**Instructions for the task**. Please reproduce the entries below exactly, omitting any images they contain.
========================================================================
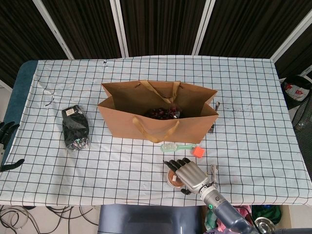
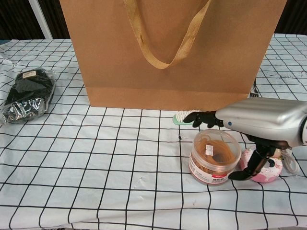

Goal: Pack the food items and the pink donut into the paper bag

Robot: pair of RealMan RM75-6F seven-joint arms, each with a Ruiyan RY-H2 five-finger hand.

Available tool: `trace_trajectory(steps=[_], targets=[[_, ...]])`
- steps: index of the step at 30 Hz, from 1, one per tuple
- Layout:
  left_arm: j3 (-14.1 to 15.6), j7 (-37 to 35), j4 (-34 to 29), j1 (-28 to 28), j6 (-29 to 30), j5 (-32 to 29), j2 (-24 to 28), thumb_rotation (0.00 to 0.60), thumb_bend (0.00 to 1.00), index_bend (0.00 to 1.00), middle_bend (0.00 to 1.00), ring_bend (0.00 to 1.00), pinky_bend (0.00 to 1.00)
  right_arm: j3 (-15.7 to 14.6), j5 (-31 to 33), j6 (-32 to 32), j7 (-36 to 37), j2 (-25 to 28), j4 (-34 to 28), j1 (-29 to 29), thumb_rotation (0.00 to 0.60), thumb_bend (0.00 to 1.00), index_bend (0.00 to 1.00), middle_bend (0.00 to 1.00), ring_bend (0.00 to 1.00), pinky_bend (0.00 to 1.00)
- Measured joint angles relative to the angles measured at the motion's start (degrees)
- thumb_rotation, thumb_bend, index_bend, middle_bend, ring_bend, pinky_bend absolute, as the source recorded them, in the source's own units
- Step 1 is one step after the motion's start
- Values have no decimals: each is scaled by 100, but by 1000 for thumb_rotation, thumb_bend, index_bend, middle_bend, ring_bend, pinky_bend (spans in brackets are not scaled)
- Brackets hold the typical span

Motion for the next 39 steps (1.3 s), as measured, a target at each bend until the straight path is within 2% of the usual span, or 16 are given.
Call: trace_trajectory(steps=[10, 17, 20, 24, 32, 39], targets=[[-77, -45, -1, 26, -21, -45, -13, 600, 91, 100, 60, 0, 0, -82, 96, 139, -2, -263, 256, 180, 600, 178, 103, 204, 243, 171], [-109, -17, -34, 44, -59, -68, -16, 600, 91, 101, 60, 0, 0, -186, 59, 202, 84, -333, 319, 246, 600, 367, 238, 315, 349, 214], [-128, -10, -44, 50, -73, -92, -15, 600, 91, 102, 60, 0, 0, -216, 8, 234, 121, -361, 353, 264, 600, 422, 303, 352, 401, 236], [-151, 19, -47, 57, -83, -111, -24, 600, 91, 104, 59, 0, 0, -218, -175, 331, 281, -337, 343, 241, 600, 472, 342, 373, 429, 245], [-153, 101, -63, 58, -117, -83, -51, 600, 91, 104, 59, 0, 0, -176, -718, 746, 710, 231, -165, 47, 600, 482, 343, 373, 430, 245], [-156, 205, -86, 65, -135, -78, -80, 600, 91, 104, 59, 0, 0, -207, -1917, 1628, 1336, 1295, -902, -480, 600, 481, 343, 374, 430, 245]])
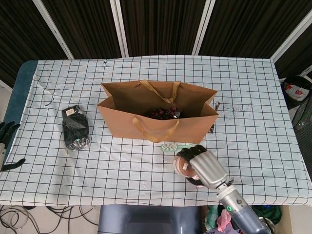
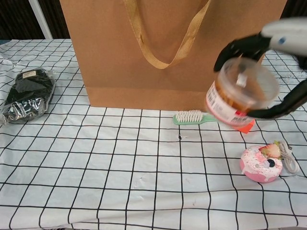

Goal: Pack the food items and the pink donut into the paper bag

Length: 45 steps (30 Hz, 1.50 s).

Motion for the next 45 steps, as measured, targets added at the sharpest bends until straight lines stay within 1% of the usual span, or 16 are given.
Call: trace_trajectory(steps=[3, 7, 11, 13, 17, 20, 24, 27, 32, 36, 42, 43, 45], targets=[[5, 28, -5, -3, -18, 7, -11, 600, 91, 104, 58, 0, 0, 16, -379, 409, 236, 448, -249, -241, 600, 481, 343, 374, 430, 245], [17, 54, -17, -7, -42, 25, -17, 600, 91, 104, 58, 0, 0, 111, -590, 713, 463, 841, -443, -426, 600, 479, 342, 374, 430, 245], [22, 56, -40, 6, -20, 54, -15, 600, 91, 104, 58, 0, 0, 330, -631, 929, 561, 1218, -554, -498, 600, 475, 342, 374, 430, 245], [21, 41, -45, 16, -1, 63, -11, 600, 91, 104, 58, 0, 0, 522, -587, 1013, 601, 1406, -597, -498, 600, 474, 343, 374, 430, 245], [14, 2, -46, 34, 24, 73, 6, 600, 91, 105, 58, 0, 0, 903, -268, 1034, 721, 1623, -622, -383, 600, 469, 343, 374, 430, 245], [5, -35, -40, 41, 26, 64, 19, 600, 91, 104, 57, 0, 0, 1238, 129, 934, 807, 1824, -604, -195, 600, 469, 343, 375, 430, 245], [-9, -60, -35, 47, 28, 55, 28, 600, 91, 105, 57, 0, 0, 1760, 744, 651, 1028, 2140, -546, 151, 600, 470, 344, 376, 430, 245], [-7, -53, -35, 46, 12, 55, 28, 600, 91, 104, 57, 0, 0, 2094, 1175, 338, 1165, 2288, -436, 463, 600, 470, 360, 376, 432, 245], [0, -13, -46, 51, 17, 76, 19, 600, 91, 104, 57, 0, 0, 2433, 1875, -211, 1273, 2284, -80, 1065, 600, 468, 364, 376, 433, 245], [-10, -6, -39, 50, 3, 49, 13, 600, 91, 105, 56, 0, 0, 2635, 2503, -663, 1224, 2050, 342, 1667, 600, 467, 364, 375, 433, 245], [-33, 29, -40, 49, -15, 3, 1, 600, 91, 104, 56, 0, 0, 2746, 3162, -1023, 1000, 1475, 874, 2350, 600, 452, 364, 372, 433, 245], [-33, 34, -40, 50, -15, 5, 1, 600, 91, 105, 56, 0, 0, 2743, 3232, -1063, 958, 1395, 936, 2427, 600, 440, 364, 369, 433, 245], [-32, 42, -40, 50, -18, 6, -1, 600, 91, 104, 56, 0, 0, 2708, 3384, -1144, 828, 1234, 1043, 2594, 600, 375, 354, 345, 424, 245]])
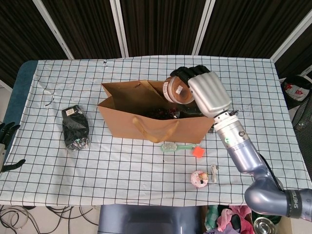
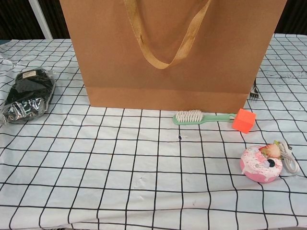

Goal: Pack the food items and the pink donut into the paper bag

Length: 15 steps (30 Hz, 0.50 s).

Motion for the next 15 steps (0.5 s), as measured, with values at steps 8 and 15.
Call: trace_trajectory(steps=[8, 15], targets=[[-29, -22, -5, 29, 43, -37, 21, 600, 91, 105, 54, 0, 0, -236, 490, -142, -475, -372, 100, 408, 600, 204, 79, 111, 230, 240], [-78, -73, -1, 54, 75, -109, 50, 600, 91, 105, 53, 0, 0, -370, 934, -53, -810, -146, -159, 514, 600, 187, 30, 60, 203, 236]])
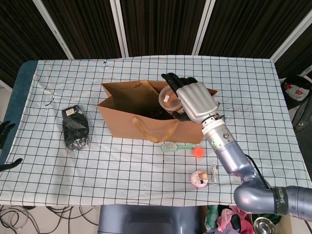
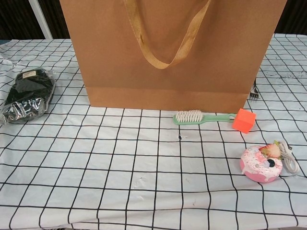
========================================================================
**Solution below**.
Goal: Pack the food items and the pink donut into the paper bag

Robot: pair of RealMan RM75-6F seven-joint arms, each with a Ruiyan RY-H2 five-finger hand.

Available tool: `trace_trajectory(steps=[_], targets=[[_, ...]])`
- steps: index of the step at 30 Hz, from 1, one per tuple
- Layout:
  left_arm: j3 (-14.1 to 15.6), j7 (-37 to 35), j4 (-34 to 29), j1 (-28 to 28), j6 (-29 to 30), j5 (-32 to 29), j2 (-24 to 28), thumb_rotation (0.00 to 0.60), thumb_bend (0.00 to 1.00), index_bend (0.00 to 1.00), middle_bend (0.00 to 1.00), ring_bend (0.00 to 1.00), pinky_bend (0.00 to 1.00)
  right_arm: j3 (-15.7 to 14.6), j5 (-31 to 33), j6 (-32 to 32), j7 (-36 to 37), j2 (-25 to 28), j4 (-34 to 28), j1 (-29 to 29), thumb_rotation (0.00 to 0.60), thumb_bend (0.00 to 1.00), index_bend (0.00 to 1.00), middle_bend (0.00 to 1.00), ring_bend (0.00 to 1.00), pinky_bend (0.00 to 1.00)
- Measured joint angles relative to the angles measured at the motion's start (degrees)
- thumb_rotation, thumb_bend, index_bend, middle_bend, ring_bend, pinky_bend absolute, as the source recorded them, in the source's own units
- Step 1 is one step after the motion's start
- Values have no decimals: each is scaled by 100, but by 1000 for thumb_rotation, thumb_bend, index_bend, middle_bend, ring_bend, pinky_bend (spans in brackets are not scaled)
- Brackets hold the typical span

Motion for the next 39 steps (1.3 s), as measured, a target at each bend until the straight path is within 2% of the usual span, or 16 are given.
Call: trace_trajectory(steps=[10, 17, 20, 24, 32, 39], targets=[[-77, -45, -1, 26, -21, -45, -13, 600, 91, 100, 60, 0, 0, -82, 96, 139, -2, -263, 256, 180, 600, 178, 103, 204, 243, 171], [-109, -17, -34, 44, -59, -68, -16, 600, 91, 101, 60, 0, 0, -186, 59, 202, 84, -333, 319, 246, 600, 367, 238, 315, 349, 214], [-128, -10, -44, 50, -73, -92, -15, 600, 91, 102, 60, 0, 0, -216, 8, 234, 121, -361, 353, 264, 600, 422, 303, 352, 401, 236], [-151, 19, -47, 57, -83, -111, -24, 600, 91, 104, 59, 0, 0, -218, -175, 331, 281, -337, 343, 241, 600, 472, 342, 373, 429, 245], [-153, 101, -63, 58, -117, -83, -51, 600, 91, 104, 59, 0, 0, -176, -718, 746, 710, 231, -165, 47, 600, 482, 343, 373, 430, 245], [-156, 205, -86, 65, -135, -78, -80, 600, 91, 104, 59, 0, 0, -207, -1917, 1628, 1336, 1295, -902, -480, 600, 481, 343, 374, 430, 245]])

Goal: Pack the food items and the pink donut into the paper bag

Length: 45 steps (30 Hz, 1.50 s).

Motion for the next 45 steps, as measured, targets added at the sharpest bends until straight lines stay within 1% of the usual span, or 16 are given.
Call: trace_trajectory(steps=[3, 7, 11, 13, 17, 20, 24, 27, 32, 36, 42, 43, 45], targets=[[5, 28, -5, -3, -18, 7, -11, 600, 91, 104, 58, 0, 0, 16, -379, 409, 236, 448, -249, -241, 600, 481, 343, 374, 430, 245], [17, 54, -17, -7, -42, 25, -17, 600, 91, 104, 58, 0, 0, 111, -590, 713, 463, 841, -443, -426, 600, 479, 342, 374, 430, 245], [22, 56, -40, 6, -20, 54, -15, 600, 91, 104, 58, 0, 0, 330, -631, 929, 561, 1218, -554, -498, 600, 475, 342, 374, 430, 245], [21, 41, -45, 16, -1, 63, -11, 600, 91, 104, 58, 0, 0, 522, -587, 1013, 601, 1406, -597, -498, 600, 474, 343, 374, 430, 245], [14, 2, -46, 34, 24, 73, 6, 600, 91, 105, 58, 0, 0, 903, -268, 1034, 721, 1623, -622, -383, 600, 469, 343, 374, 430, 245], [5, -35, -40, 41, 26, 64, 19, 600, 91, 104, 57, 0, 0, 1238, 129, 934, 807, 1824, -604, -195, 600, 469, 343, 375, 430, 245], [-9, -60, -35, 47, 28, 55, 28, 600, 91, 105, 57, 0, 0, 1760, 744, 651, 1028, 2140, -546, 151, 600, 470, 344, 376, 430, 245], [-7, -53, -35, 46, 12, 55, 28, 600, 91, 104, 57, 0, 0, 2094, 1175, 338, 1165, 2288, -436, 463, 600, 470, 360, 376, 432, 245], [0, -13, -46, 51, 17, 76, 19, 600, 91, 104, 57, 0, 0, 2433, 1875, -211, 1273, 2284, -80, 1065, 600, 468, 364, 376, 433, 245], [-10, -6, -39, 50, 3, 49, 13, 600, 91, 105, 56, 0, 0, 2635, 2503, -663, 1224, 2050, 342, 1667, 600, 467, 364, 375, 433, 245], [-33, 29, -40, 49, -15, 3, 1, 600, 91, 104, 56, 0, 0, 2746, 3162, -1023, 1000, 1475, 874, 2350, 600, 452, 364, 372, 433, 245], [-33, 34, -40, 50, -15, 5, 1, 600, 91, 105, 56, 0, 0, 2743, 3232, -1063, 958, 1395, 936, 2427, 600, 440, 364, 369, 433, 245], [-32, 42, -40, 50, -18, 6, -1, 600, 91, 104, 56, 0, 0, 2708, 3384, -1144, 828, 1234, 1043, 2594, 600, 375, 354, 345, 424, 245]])

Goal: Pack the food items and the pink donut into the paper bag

Length: 15 steps (30 Hz, 0.50 s).

Motion for the next 15 steps (0.5 s), as measured, with values at steps 8 and 15.
Call: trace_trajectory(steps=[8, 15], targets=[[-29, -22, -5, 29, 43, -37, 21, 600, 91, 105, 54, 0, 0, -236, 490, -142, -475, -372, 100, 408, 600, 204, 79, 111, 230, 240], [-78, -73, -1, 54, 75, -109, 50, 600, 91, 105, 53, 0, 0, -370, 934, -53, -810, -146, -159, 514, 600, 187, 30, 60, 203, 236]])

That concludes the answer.